What is Mirrorless Camera Technology? A mirrorless camera is one where the light goes straight through the lens to hit the CCD, which is the part of a digital camera that records the image. This technology was, until recently, reserved for lower-end point and shoot cameras, but it has improved a lot recently and today you can get high-end cameras which rely on mirrorless designs.

Contrast this with the DSLR - the traditional 'king' of cameras, which uses a mirror and a prism to direct light to the CCD. The mirrorless camera offers a good preview on its LCD display, but the viewfinder is slightly off, while on the DSLR what you see in the viewfinder is what you will get when you take the shot.

Which is Better? Which camera you purchase is now more a matter of personal preference - mirrorless cameras are smaller and very slightly lighter than DSLRs, although the weight difference is not really that significant.

DSLRS tend to offer better images in low light, because they all use phase detection, while a lot of mirrorless cameras use contrast detection (but this is changing too, as high end mirrorless cameras have started incorporating phase detection features).

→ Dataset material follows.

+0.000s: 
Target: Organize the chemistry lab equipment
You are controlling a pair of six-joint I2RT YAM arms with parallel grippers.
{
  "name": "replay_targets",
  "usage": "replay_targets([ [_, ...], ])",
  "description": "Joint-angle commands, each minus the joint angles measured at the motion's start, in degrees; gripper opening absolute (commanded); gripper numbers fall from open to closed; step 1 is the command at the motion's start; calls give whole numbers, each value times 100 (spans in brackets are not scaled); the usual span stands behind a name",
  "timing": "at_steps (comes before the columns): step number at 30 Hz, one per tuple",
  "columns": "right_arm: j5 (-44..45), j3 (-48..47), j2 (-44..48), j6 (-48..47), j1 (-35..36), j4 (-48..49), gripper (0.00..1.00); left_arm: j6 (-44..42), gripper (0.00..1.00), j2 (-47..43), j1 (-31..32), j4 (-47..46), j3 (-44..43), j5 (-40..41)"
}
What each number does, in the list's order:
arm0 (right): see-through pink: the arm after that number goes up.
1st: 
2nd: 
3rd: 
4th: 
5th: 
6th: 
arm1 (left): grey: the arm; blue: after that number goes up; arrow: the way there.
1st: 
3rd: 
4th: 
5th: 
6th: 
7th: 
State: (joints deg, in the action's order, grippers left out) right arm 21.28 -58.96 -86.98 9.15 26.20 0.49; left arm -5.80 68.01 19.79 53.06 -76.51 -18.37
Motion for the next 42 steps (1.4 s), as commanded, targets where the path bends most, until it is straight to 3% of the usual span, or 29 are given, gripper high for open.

This means that they have fast and reliable auto-focus.

When you go to take a photo outside in good light, a mirrorless camera will offer a preview that is close to the final image, but in darker environments, or where you are taking images of fast-moving subjects, you will find that the mirrorless camera struggles to provide a good real-time preview. DSLRs struggle here too - they have an optical viewfinder, which is accurate, but the digital display will not be all that accurate.

Image stabilization on DSLRs and mirrorless cameras tends to be fairly similar, although sometimes the mirrorless model can be superior, because high end models will shift the lens element as well as the sensor to provide good stabilization. For smaller movements, this works very well - but for massive amounts of movement, the difference will not be noticeable between DSLRs and mirrorless cameras.

It is a good idea to test a few cameras, ideally in the kind of conditions that you will want to be taking photos in, to see what suits you best.